The course is situated in the third year of sociology studies because this is the year when special sociological disciplines, like sociology of work, sociology of culture, etc. are taught, after students have successfully completed the courses of Introduction to Sociology and General Sociology at the first and the second year of studies. The curriculum has been designed to lead the student from more general to more specific problems and knowledge.

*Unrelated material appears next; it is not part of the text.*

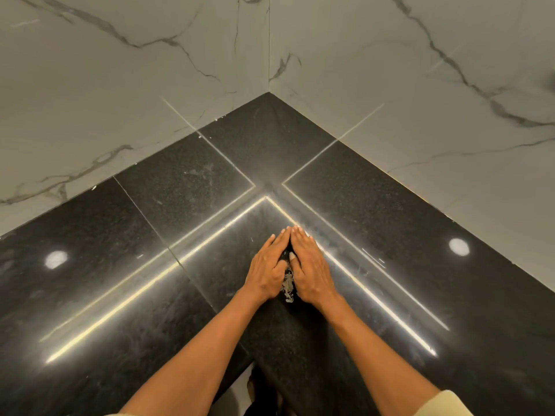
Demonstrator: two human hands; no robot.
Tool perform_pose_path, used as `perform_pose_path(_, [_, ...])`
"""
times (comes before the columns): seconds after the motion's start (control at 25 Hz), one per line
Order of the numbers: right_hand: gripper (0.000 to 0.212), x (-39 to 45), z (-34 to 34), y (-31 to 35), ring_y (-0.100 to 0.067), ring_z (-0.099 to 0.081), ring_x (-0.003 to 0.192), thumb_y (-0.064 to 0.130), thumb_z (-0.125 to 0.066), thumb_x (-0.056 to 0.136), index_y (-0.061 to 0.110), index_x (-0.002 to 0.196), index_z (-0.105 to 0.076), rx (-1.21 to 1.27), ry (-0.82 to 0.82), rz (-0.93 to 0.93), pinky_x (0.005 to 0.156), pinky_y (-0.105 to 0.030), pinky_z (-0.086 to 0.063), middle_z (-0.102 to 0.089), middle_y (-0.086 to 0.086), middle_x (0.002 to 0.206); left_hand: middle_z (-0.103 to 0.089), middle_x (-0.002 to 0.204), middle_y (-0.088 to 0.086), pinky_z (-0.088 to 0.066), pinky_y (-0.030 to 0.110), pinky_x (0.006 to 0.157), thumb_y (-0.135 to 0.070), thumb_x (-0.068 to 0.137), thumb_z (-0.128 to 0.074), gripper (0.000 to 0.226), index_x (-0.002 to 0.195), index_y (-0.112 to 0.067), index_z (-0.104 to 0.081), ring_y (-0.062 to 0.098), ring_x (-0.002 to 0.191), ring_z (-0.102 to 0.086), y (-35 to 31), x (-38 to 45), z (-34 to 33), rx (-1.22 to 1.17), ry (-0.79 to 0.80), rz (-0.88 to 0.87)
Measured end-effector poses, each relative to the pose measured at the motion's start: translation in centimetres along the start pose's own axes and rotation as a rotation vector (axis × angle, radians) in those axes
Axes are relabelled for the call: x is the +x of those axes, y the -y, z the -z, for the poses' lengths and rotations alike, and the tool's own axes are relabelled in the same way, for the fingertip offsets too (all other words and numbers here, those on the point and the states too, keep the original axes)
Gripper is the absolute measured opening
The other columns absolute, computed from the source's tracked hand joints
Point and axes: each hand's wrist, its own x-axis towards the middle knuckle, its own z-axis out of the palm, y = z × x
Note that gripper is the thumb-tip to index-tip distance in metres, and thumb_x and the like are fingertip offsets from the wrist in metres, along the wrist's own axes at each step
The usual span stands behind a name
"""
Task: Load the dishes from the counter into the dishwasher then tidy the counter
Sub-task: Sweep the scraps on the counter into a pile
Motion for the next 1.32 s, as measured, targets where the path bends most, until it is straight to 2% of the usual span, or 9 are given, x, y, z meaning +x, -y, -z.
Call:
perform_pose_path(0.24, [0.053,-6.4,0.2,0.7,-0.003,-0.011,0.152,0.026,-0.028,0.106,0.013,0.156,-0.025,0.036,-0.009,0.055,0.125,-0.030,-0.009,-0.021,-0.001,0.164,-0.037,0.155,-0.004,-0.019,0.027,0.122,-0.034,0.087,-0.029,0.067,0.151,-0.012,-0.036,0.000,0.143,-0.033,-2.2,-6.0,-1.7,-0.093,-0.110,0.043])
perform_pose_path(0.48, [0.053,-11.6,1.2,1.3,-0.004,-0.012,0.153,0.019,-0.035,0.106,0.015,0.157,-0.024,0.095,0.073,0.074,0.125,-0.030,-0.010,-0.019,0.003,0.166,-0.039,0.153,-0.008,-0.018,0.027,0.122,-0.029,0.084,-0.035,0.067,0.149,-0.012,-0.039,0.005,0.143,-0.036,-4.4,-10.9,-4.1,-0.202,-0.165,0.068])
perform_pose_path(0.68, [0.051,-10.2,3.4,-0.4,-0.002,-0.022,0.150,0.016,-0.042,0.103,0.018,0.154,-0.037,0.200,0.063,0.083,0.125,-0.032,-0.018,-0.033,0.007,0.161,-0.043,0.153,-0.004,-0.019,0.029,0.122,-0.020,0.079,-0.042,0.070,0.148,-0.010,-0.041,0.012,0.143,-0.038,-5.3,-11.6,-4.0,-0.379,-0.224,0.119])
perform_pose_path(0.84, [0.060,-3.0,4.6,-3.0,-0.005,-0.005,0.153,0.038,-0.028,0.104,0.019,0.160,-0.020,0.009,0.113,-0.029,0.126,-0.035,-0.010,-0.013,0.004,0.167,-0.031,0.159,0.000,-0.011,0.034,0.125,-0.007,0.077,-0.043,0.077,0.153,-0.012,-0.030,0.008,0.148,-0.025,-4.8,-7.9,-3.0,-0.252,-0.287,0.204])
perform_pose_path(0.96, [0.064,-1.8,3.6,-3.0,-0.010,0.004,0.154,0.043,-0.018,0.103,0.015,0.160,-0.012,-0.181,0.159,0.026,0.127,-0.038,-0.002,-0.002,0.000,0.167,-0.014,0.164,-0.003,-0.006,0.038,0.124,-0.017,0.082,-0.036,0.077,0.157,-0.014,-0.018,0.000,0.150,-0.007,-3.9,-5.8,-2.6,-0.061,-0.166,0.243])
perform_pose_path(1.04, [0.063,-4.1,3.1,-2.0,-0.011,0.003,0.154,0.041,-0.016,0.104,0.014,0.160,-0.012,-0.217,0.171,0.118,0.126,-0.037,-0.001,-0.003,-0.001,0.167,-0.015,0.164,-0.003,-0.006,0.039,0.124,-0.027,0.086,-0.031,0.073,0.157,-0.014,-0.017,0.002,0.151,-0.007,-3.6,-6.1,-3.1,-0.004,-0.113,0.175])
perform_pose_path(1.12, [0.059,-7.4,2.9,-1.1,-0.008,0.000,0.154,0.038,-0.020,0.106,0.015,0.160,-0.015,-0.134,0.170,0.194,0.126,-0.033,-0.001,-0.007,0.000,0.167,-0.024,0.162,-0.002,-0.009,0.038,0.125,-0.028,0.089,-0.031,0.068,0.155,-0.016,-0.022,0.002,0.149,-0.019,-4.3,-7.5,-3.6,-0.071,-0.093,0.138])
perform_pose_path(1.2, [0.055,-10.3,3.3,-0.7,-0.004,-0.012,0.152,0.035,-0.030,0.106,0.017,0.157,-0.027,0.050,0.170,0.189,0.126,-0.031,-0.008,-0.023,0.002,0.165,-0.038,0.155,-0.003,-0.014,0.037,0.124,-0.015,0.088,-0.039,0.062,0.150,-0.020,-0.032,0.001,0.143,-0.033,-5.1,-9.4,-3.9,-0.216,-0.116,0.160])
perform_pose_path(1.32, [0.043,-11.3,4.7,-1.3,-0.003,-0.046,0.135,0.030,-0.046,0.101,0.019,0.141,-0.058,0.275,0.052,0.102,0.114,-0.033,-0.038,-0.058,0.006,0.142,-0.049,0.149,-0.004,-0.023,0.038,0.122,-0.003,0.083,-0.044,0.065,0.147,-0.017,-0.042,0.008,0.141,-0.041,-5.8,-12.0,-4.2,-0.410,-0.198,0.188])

The lectures will be, as much as possible, interactive ones, to let the students ask not only clarification questions, but also all sorts of questions related to the topic presented. The students are obliged to read the mandatory readings and three books from the recommended readings. During the school year each student has to write an essay on the topic chosen by a student and agreed with the teacher. The seminars will include presentations of the students’ essays and group discussion about the topic. Each lecture and seminar will last for one and a half hours, which means three hours a week total. As the rule, after a lecture on a topic, a seminar on the same topic follows.

Week No. 1: Introduction

The aim of the first lecture/seminar is presentation of the course itself, its importance and place in the curriculum, gathering possible student suggestions about how the things should be done in the course and, eventually, choosing and distribution of the topics for essays the students should write.

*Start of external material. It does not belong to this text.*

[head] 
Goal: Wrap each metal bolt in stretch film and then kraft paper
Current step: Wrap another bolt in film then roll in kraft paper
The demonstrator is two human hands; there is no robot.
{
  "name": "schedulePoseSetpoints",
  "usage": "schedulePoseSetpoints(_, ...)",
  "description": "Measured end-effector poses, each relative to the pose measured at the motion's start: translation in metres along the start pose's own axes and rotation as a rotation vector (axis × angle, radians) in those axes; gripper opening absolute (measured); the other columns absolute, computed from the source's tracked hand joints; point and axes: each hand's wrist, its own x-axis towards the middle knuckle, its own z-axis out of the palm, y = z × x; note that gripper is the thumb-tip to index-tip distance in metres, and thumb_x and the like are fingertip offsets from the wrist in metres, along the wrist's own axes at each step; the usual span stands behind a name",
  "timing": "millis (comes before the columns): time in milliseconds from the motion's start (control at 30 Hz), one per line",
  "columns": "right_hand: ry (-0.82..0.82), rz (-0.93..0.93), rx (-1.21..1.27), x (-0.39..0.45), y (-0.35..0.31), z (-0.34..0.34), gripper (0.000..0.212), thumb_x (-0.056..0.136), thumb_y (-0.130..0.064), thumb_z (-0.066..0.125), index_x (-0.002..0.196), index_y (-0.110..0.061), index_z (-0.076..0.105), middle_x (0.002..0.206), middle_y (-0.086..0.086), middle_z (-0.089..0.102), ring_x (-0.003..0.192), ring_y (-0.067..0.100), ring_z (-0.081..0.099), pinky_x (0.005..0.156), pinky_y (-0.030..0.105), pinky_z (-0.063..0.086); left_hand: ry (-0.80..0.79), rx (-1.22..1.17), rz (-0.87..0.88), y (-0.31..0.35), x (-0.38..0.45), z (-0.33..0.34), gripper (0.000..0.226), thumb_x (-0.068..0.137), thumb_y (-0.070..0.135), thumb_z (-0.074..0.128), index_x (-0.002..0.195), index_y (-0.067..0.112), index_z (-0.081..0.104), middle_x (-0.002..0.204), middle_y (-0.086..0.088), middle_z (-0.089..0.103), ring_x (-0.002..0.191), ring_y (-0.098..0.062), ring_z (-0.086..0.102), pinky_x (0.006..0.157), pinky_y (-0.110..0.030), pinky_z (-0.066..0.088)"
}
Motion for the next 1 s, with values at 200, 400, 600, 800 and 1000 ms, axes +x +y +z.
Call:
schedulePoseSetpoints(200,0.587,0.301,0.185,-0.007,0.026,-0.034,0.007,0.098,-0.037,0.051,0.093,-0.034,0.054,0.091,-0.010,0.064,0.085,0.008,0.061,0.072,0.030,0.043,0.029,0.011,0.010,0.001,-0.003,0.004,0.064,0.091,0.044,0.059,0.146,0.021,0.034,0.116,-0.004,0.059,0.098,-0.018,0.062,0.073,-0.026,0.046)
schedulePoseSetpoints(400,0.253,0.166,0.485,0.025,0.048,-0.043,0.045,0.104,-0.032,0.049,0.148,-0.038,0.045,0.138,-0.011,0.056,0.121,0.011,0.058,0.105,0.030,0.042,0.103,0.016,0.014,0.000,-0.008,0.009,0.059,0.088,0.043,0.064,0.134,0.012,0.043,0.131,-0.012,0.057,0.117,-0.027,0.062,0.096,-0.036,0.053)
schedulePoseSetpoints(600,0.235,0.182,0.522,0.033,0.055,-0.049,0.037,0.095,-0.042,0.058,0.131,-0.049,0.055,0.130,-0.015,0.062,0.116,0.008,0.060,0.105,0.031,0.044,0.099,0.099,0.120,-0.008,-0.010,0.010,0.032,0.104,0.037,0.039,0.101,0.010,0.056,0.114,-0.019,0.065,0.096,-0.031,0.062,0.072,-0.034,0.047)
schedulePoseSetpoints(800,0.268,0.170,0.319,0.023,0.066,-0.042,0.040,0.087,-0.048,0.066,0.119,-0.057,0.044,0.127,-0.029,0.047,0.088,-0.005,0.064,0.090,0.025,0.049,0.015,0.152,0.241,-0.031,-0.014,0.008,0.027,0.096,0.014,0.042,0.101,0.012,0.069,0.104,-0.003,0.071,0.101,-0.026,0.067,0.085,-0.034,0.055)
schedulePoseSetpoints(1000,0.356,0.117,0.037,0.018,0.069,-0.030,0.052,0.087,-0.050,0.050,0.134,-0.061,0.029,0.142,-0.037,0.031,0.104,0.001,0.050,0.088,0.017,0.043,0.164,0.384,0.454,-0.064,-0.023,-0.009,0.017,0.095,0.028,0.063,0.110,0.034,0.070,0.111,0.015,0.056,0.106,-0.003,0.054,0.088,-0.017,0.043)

Week No. 2: Rural sociology as a sociological discipline

Constitution and development of rural sociology. Its relation to other sociological disciplines and to other social sciences (social anthropology, ethnology, agricultural economy and history). Rural sociology in Yugoslavia.

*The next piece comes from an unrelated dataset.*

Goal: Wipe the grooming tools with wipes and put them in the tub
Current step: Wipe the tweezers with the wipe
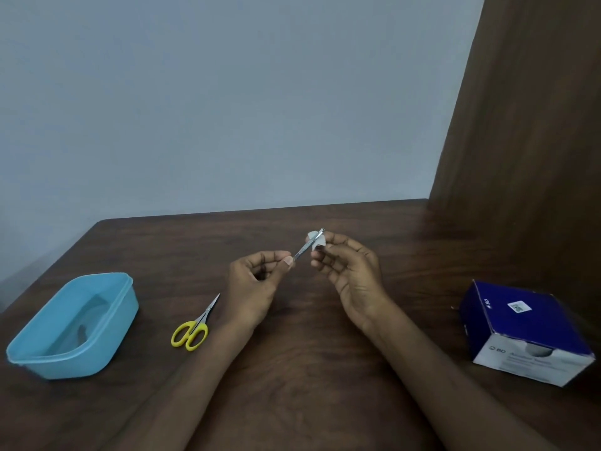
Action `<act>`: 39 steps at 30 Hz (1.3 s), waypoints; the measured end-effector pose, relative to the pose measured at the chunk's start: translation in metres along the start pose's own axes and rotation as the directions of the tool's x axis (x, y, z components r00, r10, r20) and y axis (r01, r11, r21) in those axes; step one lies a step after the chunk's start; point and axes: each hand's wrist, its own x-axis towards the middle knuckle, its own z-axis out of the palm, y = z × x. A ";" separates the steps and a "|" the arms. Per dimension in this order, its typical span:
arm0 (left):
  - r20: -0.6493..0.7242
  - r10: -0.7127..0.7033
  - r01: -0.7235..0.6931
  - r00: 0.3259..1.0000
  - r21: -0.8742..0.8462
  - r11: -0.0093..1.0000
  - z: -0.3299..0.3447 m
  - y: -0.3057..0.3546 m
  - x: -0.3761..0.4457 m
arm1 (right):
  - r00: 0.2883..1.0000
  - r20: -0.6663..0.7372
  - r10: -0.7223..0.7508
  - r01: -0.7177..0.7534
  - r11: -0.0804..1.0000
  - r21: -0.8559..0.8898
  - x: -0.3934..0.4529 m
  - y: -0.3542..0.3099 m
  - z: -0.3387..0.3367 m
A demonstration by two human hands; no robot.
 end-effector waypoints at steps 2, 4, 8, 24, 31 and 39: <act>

Week No. 3: Basic theoretical-methodological approaches in rural sociology

Presentation of and discussion about the main three theoretical-methodological approaches: monographic, typological, analytical and phenomenological. Their advantages and disadvantages when specific problems are treated. Which one to use in a given situation? Are the approaches complementary?

Week No. 4: Rural-urban differences

Architectonic and spatial differences. Rural and urban population. Ecology: Natural and artificial milieu. Sectors of economy. Character of work in the city and the village. Main features of social relations. Urban and rural society. Traditional culture, mass culture and elite culture.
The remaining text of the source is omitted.